While South Bend placed third in the first-half standings, the team finished first in the second half, thus giving them a playoff berth. Their complete season record of 75 and 36 was best in the league in 1951, and the Blue Sox would end the season battling Rockford in the best-of-five championship round. The defending AAGPBL champion Rockford won the first two games, but South Bend won the next three games to clinch the title. Faut collected two of the victories, while Wagoner led all-hitters with a .600 average (6-for-10).

But everything came to a head in 1952, because South Bend manager Winsch became more demanding of his players. That season was to see Faut again lead the league in several pitching categories.
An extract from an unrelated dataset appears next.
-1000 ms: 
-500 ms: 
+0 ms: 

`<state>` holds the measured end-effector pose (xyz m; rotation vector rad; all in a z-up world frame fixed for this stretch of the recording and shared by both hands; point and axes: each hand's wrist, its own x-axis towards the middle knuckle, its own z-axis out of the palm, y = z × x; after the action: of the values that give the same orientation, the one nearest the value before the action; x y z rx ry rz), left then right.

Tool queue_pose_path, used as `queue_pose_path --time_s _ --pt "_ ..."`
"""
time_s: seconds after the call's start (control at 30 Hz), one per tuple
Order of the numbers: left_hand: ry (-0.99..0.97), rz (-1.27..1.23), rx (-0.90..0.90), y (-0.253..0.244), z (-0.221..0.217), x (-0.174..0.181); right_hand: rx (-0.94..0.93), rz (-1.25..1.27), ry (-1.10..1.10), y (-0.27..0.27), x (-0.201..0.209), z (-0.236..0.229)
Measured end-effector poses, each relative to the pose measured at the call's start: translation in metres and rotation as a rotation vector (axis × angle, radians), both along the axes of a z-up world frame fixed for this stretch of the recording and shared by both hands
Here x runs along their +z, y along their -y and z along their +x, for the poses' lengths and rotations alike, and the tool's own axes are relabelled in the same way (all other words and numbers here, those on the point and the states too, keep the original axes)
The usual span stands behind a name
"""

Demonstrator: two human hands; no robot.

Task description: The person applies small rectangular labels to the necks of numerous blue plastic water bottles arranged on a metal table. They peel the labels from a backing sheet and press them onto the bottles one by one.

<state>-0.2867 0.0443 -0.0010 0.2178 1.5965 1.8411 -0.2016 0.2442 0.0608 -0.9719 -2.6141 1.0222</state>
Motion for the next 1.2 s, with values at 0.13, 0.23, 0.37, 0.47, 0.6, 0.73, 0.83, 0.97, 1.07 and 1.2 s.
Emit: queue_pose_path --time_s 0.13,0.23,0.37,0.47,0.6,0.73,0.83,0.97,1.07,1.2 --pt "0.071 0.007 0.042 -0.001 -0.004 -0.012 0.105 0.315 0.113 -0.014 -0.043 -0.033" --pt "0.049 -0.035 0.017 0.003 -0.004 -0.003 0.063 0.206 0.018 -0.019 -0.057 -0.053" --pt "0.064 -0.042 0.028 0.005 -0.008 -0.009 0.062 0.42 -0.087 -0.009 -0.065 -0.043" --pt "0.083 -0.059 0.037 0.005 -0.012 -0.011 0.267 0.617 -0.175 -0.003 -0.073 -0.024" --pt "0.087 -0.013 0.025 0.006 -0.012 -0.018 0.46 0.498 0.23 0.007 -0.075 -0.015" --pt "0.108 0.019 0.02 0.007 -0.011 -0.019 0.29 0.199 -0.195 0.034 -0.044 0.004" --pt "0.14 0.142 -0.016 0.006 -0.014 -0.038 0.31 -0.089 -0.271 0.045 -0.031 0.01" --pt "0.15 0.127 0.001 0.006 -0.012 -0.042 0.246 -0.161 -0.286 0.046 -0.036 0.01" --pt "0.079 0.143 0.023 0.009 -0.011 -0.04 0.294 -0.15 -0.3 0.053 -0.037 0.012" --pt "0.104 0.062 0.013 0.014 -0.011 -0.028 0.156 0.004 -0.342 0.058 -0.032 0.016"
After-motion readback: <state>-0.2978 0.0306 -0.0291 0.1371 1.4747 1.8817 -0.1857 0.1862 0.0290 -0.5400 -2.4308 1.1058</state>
She posted a 20–2 record in 23 games to set an all-time record in winning percentage (.909). She also recorded a career-best 0.93 ERA and led all pitchers with 114 strikeouts, but the fact that her husband managed the team created friction between Faut and many of her teammates. Meanwhile, Wagoner raised her average to .295, including 64 runs and 27 RBI in 97 games. Nevertheless, some of the players bristled under Winsch's leadership, many of them refusing to speak to him or their star pitcher. Dissension within the South Bend team peaked just before the season ended, when flashy infielder Charlene Pryer was disciplined following a dispute with Winsch. The incident occurred when he suspended Pryer from the team after she responded slowly to his order to pinch-run late in a game. In protest, five South Bend teammates joined Pryer in a walkout, leaving Winsch's team short-handed for the playoffs. Pryer was reinstated at the club, but she decided to retire for good. The championship series was a repeat of the previous year with South Bend again facing Rockford. It was the second league championship for South Bend and the second time Faut pitched the decisive Game 5. She also hit two triples and drove in two runs while turning in a 6–3 complete game victory.

In 1953 South Bend was weakened considerably by the player losses at the end of the previous season. The Blue Sox would finish the second from last, compiling a dismal 45–65 record. Wagoner dropped to .239 (84-for-352), driving in 27 runs while scoring 42 times in 97 games. In spite of everything that had gone wrong, Faut still turned in a solid season by leading the league in wins (17), strikeouts (153) and ERA (1.51) in 29 games, to win the Triple Crown and Player of the Year honors. She was worn down from all the dissension and retired at the end of the season.

Wagoner saw limited action in 1954, but she still batting for average and went 48-for-150 to collect a .320 mark in just only 48 games, joining the All-Star team as a reserve outfielder. South Bend finished second (48–44) and advanced to the playoffs, but was beaten in the first round by the Kalamazoo Lassies, who would end the season defeating Fort Wayne to become the winning team of the last championship in the league's history.

==Later life==
Following her baseball career, Wagoner took a job at Bendix Corporation, where she worked as an office supervisor from 1952 to 1986. After retiring, she stayed active by constantly volunteering and by bowling and playing basketball. She gained induction into the Hall of Fame in Lebanon, Missouri, and also is part of the AAGPBL permanent display at the Baseball Hall of Fame and Museum at Cooperstown, New York, which was inaugurated in 1988 in honor of the entire league rather than individual baseball personalities.

Wagoner was a longtime resident of South Bend, Indiana, where she died, aged 75, from undisclosed causes. She was survived by one sister, three nieces, two nephews, and a large extended family.